Rural hospitals have turned to providing ventilator life support to some patients outside of the intensive care units, delivering such care in intermediate care units.

Image credit: ©pongmoji - stock.adobe.com

Patients with respiratory failure have higher mortality rates in the intermediate units of rural hospitals than those in urban hospitals, according to a new federally-backed study. (Image credit: ©pongmoji - stock.adobe.com)

However, researchers have found that patients getting ventilator life support in the intermediate units of rural hospitals have a significantly higher mortality rate, according to a new study financed by the National Institutes of Health.

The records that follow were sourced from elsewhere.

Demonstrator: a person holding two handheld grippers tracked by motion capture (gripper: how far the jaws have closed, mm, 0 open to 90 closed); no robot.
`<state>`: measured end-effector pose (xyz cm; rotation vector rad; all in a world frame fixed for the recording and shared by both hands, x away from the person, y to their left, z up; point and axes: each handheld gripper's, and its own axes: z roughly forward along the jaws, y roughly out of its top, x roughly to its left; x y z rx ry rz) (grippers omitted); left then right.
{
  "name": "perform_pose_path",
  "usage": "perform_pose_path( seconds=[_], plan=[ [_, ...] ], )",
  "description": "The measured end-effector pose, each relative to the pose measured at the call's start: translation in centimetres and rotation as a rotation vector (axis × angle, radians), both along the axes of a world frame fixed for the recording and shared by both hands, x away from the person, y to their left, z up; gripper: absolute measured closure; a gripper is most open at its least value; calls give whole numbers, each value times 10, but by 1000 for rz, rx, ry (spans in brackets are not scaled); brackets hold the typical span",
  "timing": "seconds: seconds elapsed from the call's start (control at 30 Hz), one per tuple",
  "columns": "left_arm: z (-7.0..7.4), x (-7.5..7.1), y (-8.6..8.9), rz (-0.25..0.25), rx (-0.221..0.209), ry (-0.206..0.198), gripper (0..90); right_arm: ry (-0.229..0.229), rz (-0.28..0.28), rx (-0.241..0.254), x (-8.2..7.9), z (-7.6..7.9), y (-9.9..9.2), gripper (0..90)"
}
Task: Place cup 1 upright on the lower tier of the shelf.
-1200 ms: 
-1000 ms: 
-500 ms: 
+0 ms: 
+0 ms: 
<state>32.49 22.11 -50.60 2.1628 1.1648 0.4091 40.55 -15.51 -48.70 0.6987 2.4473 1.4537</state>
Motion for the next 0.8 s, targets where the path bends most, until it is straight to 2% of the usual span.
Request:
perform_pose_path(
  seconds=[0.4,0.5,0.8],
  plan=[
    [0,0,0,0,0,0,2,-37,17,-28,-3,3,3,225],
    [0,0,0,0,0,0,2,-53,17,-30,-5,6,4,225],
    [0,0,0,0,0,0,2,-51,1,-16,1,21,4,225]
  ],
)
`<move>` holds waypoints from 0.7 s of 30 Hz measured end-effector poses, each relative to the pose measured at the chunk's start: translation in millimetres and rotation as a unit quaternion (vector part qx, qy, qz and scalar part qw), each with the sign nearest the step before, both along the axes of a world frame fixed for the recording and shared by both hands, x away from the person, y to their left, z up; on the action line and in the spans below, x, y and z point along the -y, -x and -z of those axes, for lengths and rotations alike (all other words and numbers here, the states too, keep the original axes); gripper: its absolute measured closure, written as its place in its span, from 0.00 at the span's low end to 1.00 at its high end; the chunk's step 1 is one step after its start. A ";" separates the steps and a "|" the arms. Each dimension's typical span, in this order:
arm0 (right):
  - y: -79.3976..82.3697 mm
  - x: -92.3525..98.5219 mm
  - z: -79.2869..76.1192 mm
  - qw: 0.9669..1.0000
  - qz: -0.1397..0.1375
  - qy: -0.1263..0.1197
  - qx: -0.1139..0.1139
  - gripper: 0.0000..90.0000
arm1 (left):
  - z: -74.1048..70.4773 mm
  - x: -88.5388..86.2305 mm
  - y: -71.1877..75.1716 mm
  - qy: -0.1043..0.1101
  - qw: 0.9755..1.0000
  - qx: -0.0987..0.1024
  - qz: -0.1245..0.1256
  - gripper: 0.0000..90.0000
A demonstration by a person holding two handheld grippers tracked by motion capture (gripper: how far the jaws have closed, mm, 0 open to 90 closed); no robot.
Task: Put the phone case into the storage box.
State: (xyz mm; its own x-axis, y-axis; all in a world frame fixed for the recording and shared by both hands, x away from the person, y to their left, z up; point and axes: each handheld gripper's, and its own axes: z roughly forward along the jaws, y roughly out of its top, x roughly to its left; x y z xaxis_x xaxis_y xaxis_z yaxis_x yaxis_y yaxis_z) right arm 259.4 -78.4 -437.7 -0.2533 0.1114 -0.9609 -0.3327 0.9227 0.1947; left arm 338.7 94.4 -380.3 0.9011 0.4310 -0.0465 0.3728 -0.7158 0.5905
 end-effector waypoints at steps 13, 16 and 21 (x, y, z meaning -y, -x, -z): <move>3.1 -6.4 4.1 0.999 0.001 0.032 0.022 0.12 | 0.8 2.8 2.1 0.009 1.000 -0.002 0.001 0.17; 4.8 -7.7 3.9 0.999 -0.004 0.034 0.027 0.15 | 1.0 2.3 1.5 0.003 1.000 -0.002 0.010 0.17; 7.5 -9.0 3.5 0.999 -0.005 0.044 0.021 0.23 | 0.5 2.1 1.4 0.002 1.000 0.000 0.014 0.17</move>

Rural hospitals have a higher mortality rate with respiratory patients in intermediate units than urban hospitals. The findings were published in the Annals of the American Thoracic Society.

While there was a gap in outcomes in the intermediate units, urban hospitals and rural hospitals have similar mortality rates in treating patients with respiratory failure in intensive care units, the study found. The leader of the study notes that the research doesn’t suggest a lack of quality in rural hospitals.

Researchers say the study is important because intermediate care, also described as “moderate care” or “step down” care, is used when it’s not clear that a patient will benefit from being in an intensive care unit. Researchers also note that it’s a less expensive option than treating patients in the intensive care unit.

“Intermediate care units may be appealing to hospitals in financial crisis, including those in rural areas,” the researchers wrote in the study.

However, the study suggests patients with respiratory failure in rural hospitals may be better served in the intensive care unit. Researchers found a significant difference in patient mortality in the intermediate units of rural and urban hospitals.

In rural hospitals, 37% of the patients with respiratory failure who were treated in intermediate units died within 30 days. In the intermediate units of urban hospitals, 31.3% of patients died within 30 days.

Emily Harlan, M.D., a pulmonary and critical care physician at University of Michigan Health, led the study. Researchers examined data involving 2.75 million Medicare patients who were on respiratory support at rural and urban hospitals from 2010 to 2019.

Harlan said she hopes the research will spur more consideration of the appropriate use of intermediate care.

“This study underscores the importance of learning more about how to best use intermediate care units and highlights the need to continue investing in rural hospitals to make sure all who need it have access to life saving care,” Harlan said in a statement in a University of Michigan news release.

Harlan also cautioned against drawing conclusions about the quality of care at rural hospitals. She noted that patients in the intensive care units of rural hospitals fared as well as those in the ICUs of urban hospitals.

“There is a common belief that rural hospitals may have a lower quality of care, but that’s not what we saw for the ICU patients in our study,” Harlan said in a statement.

The study poses important questions for rural hospitals in treating patients with respiratory failure, said Gustavo Matute-Bello, M.D., deputy director for the division of lung diseases at the National Heart, Lung, and Blood Institute, which is part of the NIH. Rural hospitals are typically much smaller and have fewer staff and resources than urban hospitals, he noted.

“It emphasizes the need to assess whether rural intermediate care units can meet the complex demands of critically ill patients, and the importance of carefully evaluating the processes designed to care for them,” Matute-Bello said in a statement.

Rural hospitals make up about 35% of America’s hospitals, according to the American Hospital Association. Many rural hospitals are struggling financially.

Since 2010, more than 130 rural hospitals have closed, according to a report by the American Hospital Association.

More than 600 rural hospitals are at risk of closing in the near future, according to the Center for Healthcare Quality & Payment Reform. Nine rural hospitals closed in 2023, the center said.